Work required
Extract exactly the lines from the top of the records through the line containing "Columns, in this", and keep pictures out of the copy.

--- START ---

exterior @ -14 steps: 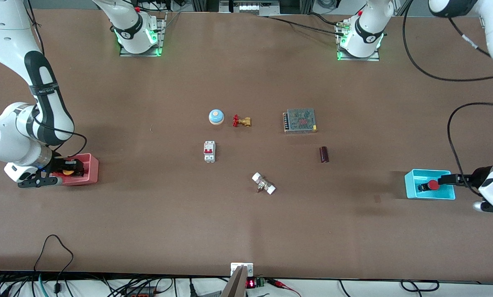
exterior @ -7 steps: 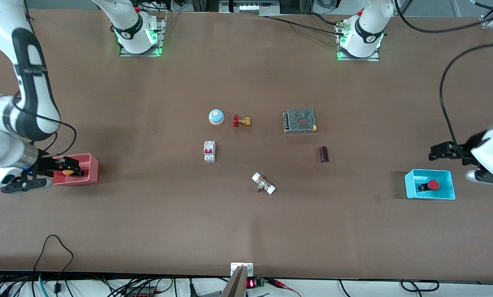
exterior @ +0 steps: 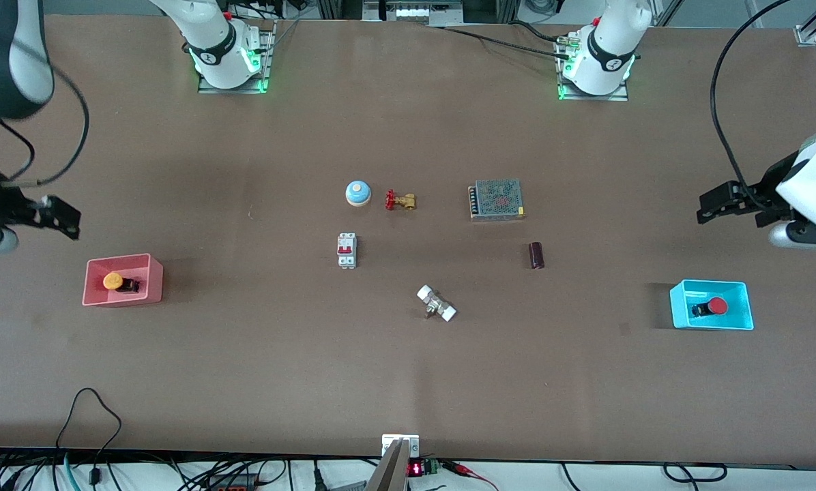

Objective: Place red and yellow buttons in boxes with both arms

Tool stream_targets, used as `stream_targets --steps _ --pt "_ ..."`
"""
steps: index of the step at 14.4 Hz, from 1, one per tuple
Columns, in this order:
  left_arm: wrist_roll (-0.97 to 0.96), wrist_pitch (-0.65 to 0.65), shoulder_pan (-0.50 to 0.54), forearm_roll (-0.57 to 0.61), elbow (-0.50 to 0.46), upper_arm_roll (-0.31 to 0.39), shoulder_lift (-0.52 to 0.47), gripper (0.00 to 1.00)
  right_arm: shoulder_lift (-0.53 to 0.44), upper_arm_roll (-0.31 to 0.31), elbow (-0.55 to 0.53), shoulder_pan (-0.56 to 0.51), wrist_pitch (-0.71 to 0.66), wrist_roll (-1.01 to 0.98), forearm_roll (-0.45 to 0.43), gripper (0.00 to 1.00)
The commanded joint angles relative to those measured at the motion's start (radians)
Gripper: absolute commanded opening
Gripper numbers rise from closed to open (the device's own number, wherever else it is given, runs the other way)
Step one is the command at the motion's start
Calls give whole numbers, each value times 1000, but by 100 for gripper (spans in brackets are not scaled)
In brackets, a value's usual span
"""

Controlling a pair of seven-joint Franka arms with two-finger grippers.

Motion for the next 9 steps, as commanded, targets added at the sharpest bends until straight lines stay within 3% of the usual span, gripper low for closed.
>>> stream_targets --steps 1,2,3,9 --pt "-1 4 81 -21 -25 -14 -27 100 -75 -2 -32 27 -120 40 34 100" --pt "-4 10 90 -19 -25 -28 -28 100 -77 -8 -31 23 -133 40 128 100" --pt "-16 3 86 -15 -26 -29 -33 100 -75 -10 -30 21 -137 30 162 100" --pt "-61 -53 60 -2 -33 -45 -68 100 -69 -4 -19 21 -142 30 162 100"
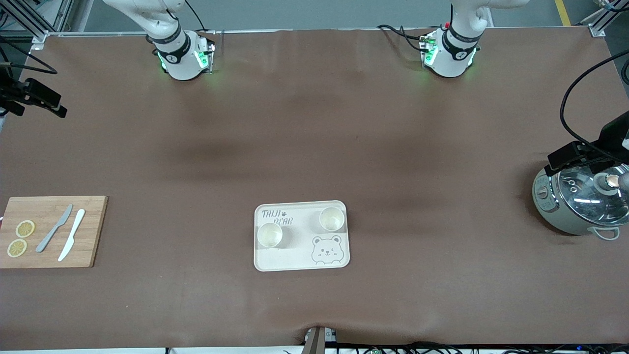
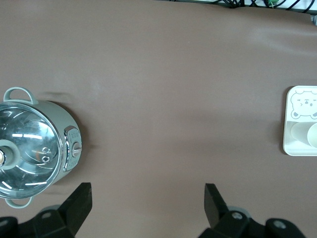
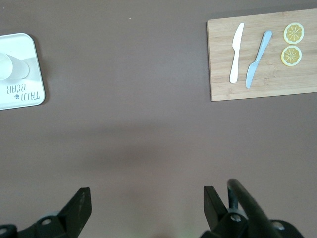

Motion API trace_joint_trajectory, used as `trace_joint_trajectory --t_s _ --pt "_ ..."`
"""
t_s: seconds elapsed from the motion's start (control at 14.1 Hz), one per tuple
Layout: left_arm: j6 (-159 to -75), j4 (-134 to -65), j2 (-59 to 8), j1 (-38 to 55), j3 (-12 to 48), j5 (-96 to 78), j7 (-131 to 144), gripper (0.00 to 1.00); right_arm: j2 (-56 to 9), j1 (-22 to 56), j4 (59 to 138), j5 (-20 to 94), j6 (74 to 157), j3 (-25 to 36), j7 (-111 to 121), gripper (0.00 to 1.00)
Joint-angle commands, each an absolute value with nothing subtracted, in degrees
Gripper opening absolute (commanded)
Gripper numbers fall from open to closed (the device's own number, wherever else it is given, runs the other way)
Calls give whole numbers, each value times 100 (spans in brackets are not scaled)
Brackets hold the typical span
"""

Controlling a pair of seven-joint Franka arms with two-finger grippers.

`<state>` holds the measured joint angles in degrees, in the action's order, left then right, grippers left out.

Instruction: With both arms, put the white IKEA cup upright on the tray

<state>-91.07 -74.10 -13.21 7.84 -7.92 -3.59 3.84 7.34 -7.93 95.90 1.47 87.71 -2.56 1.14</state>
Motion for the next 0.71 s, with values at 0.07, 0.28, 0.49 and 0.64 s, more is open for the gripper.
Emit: trace_joint_trajectory --t_s 0.07,0.28,0.49,0.64 --pt "-9070 -7304 -1336 791 -817 -264 290 100 791 -914 9685 114 8780 -334 176 100" --pt "-9062 -7304 -1336 791 -817 -264 290 100 791 -905 9712 114 8807 -334 176 100" --pt "-9062 -7304 -1336 791 -817 -264 290 100 782 -914 9721 114 8807 -334 176 100" --pt "-9070 -7304 -1336 791 -817 -264 299 100 782 -914 9721 114 8877 -334 185 100"
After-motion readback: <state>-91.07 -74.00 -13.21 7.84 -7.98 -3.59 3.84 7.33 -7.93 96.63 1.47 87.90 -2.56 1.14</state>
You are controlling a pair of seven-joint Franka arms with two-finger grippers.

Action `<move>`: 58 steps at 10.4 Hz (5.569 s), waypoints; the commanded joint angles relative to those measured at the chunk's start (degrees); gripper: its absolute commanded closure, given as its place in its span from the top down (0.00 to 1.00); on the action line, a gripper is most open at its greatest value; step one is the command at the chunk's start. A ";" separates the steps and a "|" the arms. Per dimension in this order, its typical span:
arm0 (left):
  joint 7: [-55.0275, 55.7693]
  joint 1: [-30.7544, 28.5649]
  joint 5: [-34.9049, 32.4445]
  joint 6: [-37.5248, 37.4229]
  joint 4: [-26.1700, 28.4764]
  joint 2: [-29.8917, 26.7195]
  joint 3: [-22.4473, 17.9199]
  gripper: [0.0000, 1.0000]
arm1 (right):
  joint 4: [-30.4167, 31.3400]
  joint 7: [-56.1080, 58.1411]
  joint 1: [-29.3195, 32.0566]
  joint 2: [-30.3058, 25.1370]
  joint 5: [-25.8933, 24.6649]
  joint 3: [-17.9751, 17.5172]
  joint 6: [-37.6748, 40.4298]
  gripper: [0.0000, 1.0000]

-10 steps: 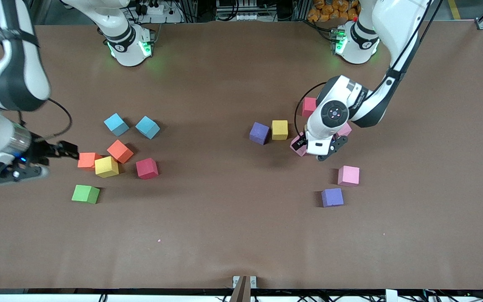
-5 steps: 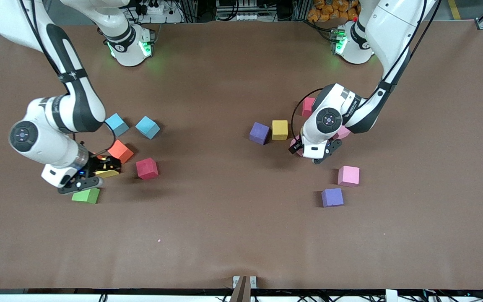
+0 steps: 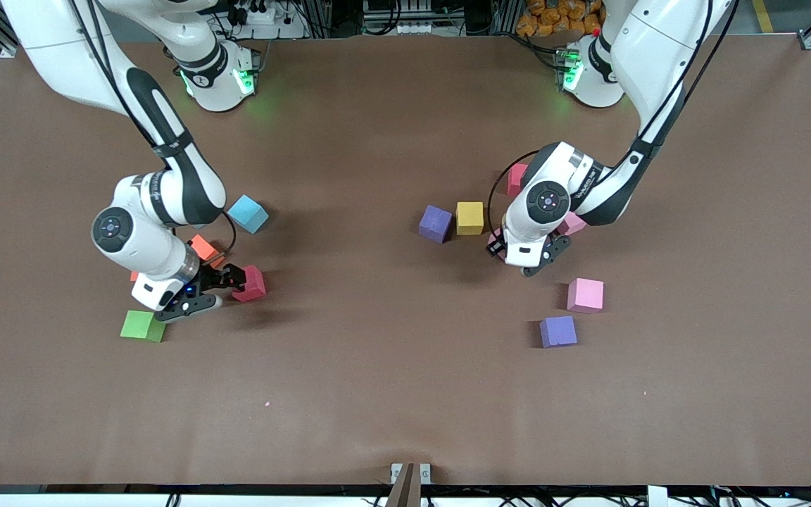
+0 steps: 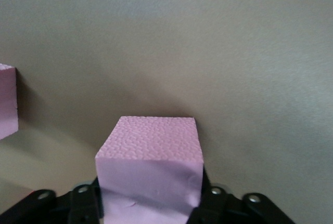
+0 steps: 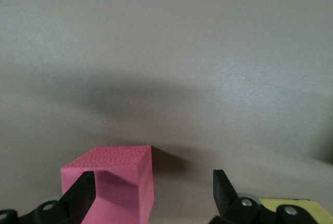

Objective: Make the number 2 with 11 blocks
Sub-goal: 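Grasp the pink block with the left gripper while the right gripper grasps magenta, then carry the pink block to the table center with the left gripper, then grasp the purple block with the left gripper while the right gripper carries magenta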

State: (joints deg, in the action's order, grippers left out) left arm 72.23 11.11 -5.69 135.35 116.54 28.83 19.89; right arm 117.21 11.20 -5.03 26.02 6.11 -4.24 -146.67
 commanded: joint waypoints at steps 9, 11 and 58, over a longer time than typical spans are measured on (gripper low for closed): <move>39.94 5.65 -1.78 -7.73 -11.50 -4.66 8.94 0.10 | 1.89 0.05 -3.50 -0.97 3.91 0.11 2.01 1.00; 50.23 10.66 -1.78 -7.73 -11.86 -4.13 8.94 0.10 | 1.71 0.67 -3.32 0.60 3.91 0.11 0.96 1.00; 43.43 17.02 -2.75 -1.67 -11.86 8.26 2.17 1.00 | 28.87 36.97 -19.57 -23.56 -0.13 -15.36 -6.35 0.54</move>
State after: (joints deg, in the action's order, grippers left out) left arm 115.59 28.35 -7.49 132.87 104.31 36.62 22.06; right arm 145.40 47.83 -22.87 2.45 6.69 -18.83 -151.76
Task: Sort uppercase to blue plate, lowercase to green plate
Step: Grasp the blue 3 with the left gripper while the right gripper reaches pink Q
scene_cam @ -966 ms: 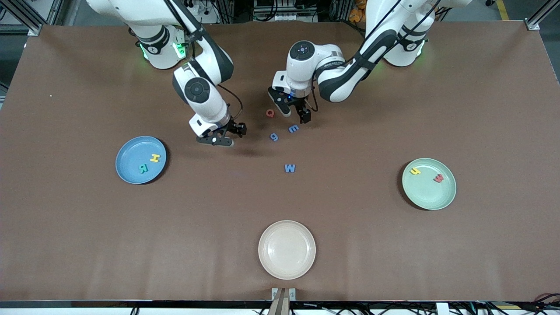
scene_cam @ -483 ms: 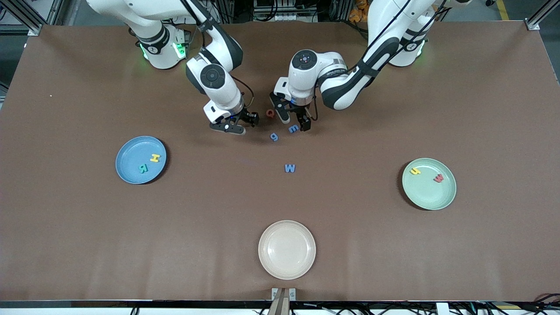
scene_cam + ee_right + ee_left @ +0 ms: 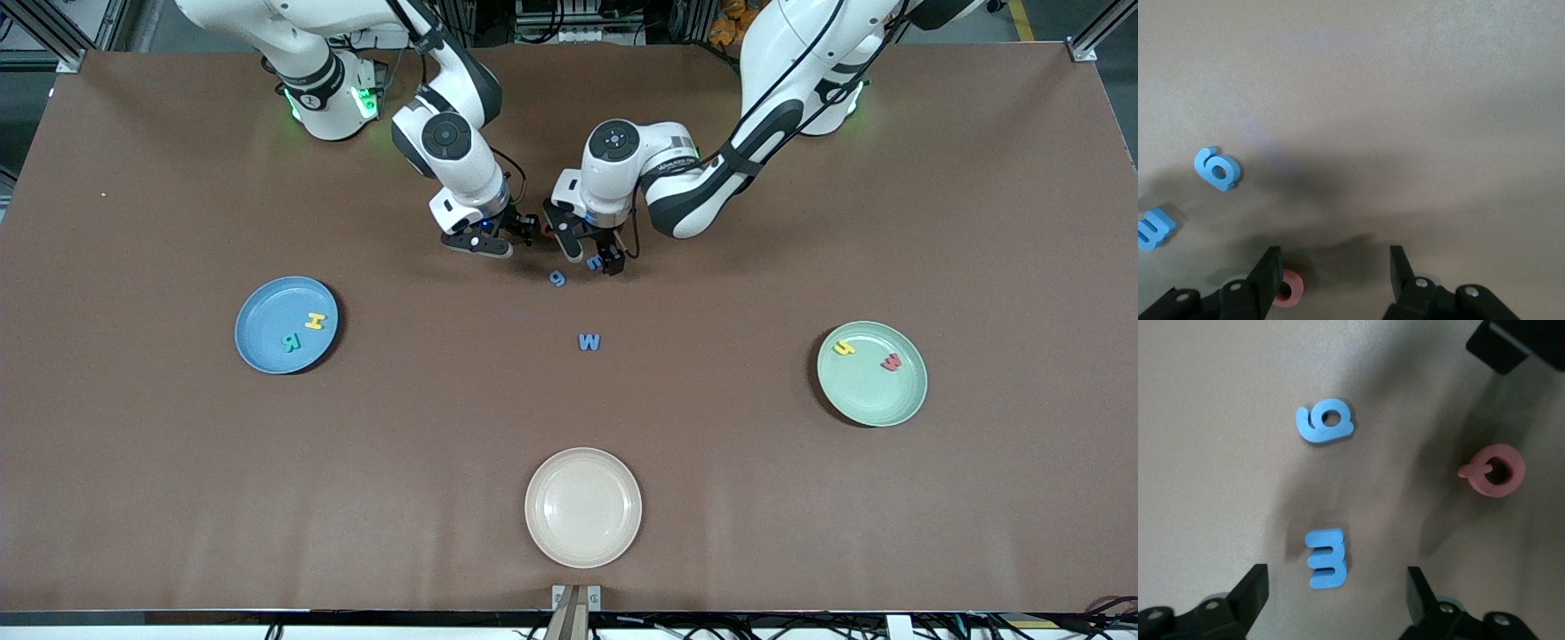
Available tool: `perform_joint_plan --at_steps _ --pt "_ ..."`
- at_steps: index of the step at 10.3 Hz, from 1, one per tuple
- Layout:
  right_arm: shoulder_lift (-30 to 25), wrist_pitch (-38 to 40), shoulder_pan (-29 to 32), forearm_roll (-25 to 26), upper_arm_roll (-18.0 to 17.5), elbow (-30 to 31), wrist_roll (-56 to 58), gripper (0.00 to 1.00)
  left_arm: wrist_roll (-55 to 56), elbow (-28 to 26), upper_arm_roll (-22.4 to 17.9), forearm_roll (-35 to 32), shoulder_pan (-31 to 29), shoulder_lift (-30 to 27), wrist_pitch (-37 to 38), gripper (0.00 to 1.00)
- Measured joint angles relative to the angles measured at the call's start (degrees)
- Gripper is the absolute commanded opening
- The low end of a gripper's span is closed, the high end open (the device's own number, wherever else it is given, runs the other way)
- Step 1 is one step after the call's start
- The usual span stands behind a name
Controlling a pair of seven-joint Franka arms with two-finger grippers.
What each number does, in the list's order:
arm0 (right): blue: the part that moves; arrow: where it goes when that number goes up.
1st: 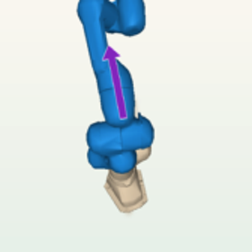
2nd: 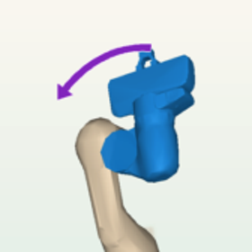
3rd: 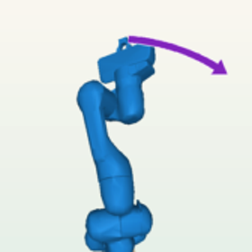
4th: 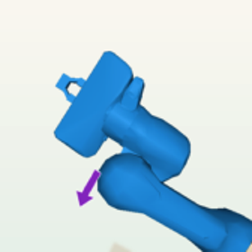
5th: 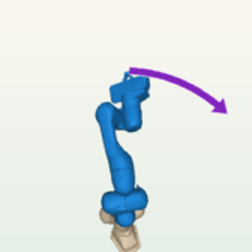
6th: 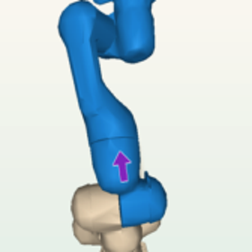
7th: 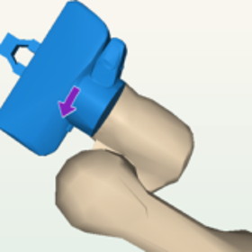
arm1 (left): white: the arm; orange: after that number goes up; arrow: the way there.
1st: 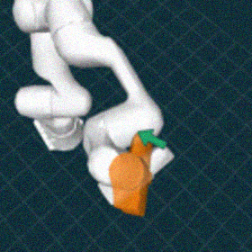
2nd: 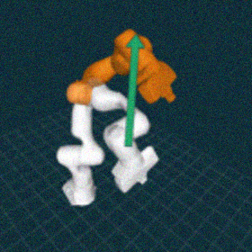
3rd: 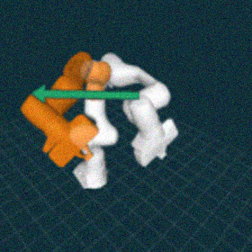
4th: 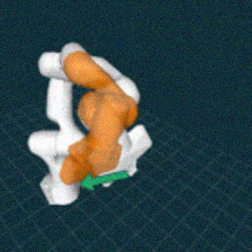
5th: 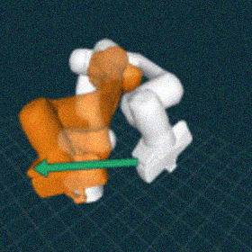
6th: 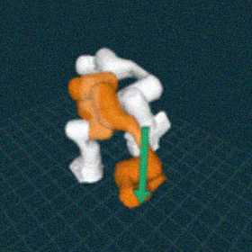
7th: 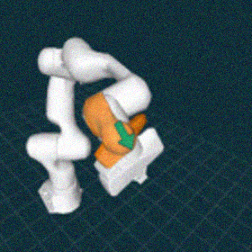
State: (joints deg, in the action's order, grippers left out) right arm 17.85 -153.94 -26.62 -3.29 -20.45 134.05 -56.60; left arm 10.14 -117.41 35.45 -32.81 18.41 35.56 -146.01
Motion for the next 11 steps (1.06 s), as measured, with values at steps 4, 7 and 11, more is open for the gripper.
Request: perform_joint_plan --at_steps 4,7,11 --pt "0.0 -0.01 0.38 6.97 0.22 1.65 -0.28 0.73 -0.09 0.89 -0.96 -1.86 0.06 0.9 0.0 0.79" --pt "0.01 -0.02 0.41 7.12 0.24 1.67 -0.31 0.73 -0.13 1.04 -1.09 -1.88 0.07 1.31 0.0 0.72" --pt "0.06 -0.06 0.4 7.27 0.24 1.67 -0.4 0.73 -0.13 1.1 -1.11 -1.89 0.09 1.88 0.0 0.22"
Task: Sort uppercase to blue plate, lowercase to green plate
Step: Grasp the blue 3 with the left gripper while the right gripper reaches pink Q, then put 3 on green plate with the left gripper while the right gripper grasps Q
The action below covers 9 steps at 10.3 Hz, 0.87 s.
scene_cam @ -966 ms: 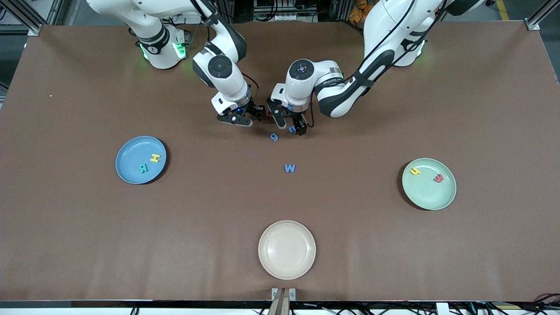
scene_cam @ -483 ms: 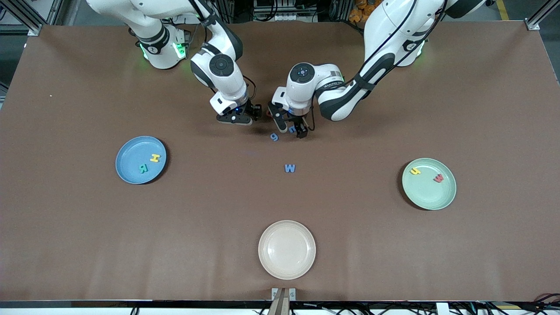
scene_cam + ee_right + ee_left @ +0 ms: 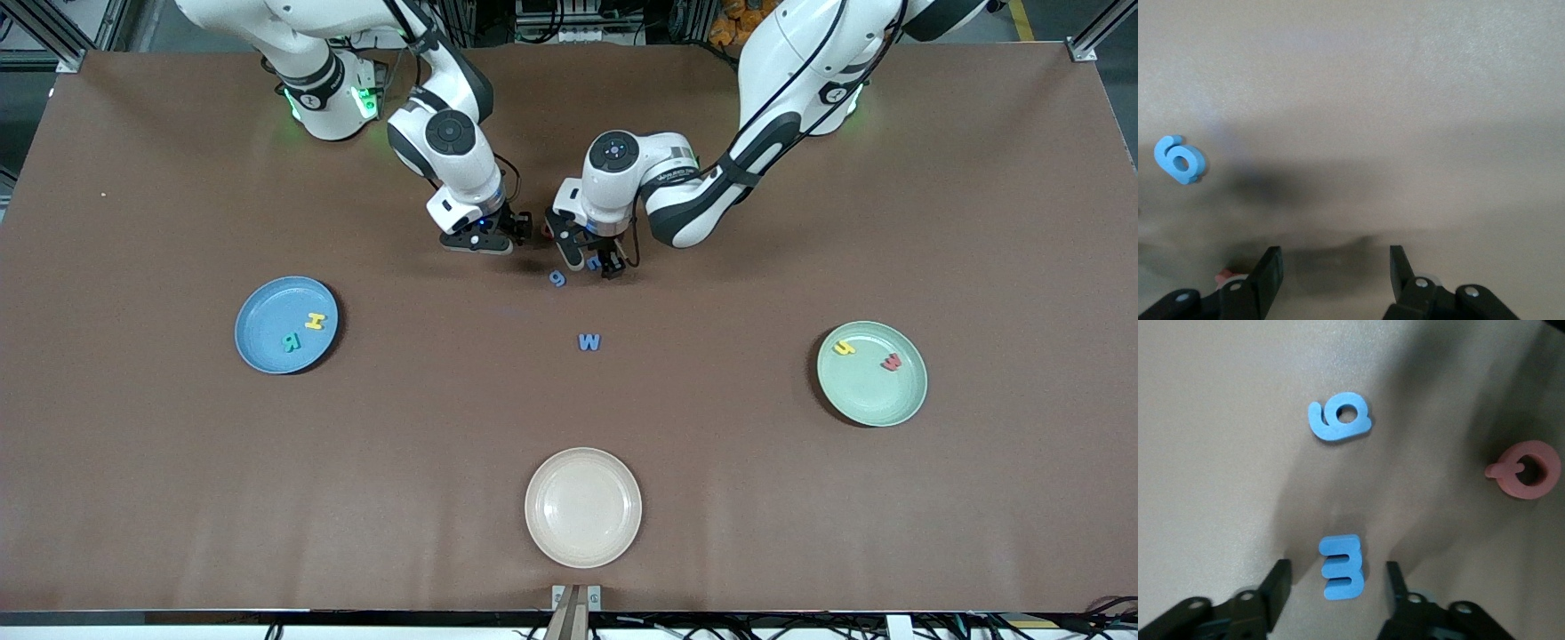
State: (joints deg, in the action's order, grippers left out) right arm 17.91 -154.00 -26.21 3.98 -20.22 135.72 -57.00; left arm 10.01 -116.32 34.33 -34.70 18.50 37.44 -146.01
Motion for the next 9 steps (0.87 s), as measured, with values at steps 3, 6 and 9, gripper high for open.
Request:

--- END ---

Response box
exterior @ -14 steps: 
exterior @ -7 steps: 
exterior @ +0 steps: 

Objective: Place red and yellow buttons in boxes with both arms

Tool stream_targets, used as `stream_targets --steps _ --pt "_ ..."`
"""
steps: index of the step at 14.4 Hz, from 1, one per tuple
Columns, in this order:

Nothing further is needed for this answer.